## Problem:
Copy the listing below letter for letter, passing over each picture.

□ □ □ □ □ □ □

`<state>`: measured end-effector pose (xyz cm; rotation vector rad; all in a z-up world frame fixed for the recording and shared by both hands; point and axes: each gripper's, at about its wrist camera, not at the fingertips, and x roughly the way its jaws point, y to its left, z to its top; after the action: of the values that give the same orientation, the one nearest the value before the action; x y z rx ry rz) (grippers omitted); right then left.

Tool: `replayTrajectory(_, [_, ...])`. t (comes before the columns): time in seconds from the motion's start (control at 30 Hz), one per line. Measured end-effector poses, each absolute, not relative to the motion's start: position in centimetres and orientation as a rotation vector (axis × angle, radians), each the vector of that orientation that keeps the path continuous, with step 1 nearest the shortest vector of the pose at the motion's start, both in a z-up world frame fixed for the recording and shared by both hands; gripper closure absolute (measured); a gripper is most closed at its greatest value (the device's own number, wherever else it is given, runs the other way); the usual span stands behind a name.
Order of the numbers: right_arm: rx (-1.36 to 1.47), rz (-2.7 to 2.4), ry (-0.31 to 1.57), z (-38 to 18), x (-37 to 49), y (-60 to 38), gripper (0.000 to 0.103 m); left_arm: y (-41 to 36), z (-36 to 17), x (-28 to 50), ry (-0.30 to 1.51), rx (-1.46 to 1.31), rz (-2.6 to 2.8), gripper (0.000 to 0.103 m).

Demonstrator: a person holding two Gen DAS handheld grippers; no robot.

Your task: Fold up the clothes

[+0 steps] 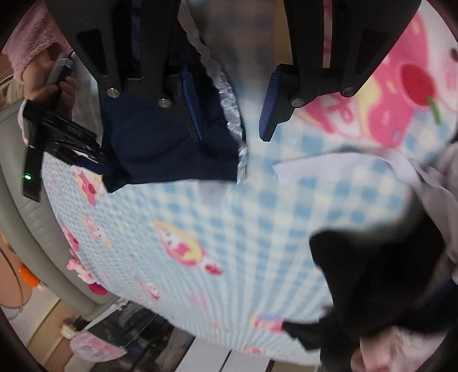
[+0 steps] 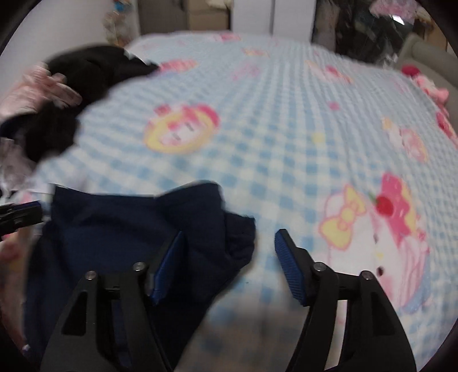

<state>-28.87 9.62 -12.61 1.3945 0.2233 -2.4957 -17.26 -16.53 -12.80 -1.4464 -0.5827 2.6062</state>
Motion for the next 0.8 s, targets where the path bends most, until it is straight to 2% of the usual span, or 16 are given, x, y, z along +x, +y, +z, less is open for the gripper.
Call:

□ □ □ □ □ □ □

## Exercise solution:
`<state>`: measured end-effector pose (xyz cm; rotation vector rad; all in a z-up world frame fixed for the recording and shared by both hands; point and axes: each gripper's, at about its wrist camera, not at the fingertips, and x roughly the way its jaws point, y to its left, z to its top; after the action: of the values that give the same orientation, the one nearest the value before the action; x y z rx ry rz) (grippers omitted); right then left.

Tool: `replayTrajectory(_, [_, ...])`. t (comes before the columns): time in seconds from the motion's start (control at 30 Hz), one per line. Measured end-effector poses, each absolute, not relative to the motion's start: position in centimetres and orientation as a rotation vector (axis × angle, radians), each the vector of that orientation that keeps the path continuous, with step 1 nearest the shortest vector of the pose at the motion's start, both in a z-up world frame fixed for the recording and shared by both hands; gripper closure absolute (measured); a gripper is most closed at its greatest value (the device's own number, wherever else it is given, runs the other way); the usual span stands behind a name.
Order of the numbers: right_arm: rx (-1.36 to 1.47), rz (-2.7 to 2.4), ry (-0.31 to 1.57), z (-38 to 18), x (-37 to 49), y (-60 to 38), gripper (0.000 to 0.103 m); left_arm: y (-41 to 36), z (-36 to 17), x (-28 to 50), ry (-0.30 to 1.51), rx (-1.46 to 1.31), rz (-2.6 to 2.8), gripper (0.000 to 0.103 m).

Demonstrator: a person holding two Gen DAS handheld grippers; no robot.

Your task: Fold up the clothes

[+0 steps] 
[+0 steps] 

<state>-28.87 9.62 -12.61 1.3945 0.2233 -2.4957 -17.26 -16.53 -12.80 -1.4464 -0.5827 2.6062</state>
Motion for the next 0.8 s, targets where the path bends most, until it is straight to 2% of the usual span, or 16 are given, x, y, z along +x, +y, +z, less is open for the gripper.
Call:

The answer has nothing more to it.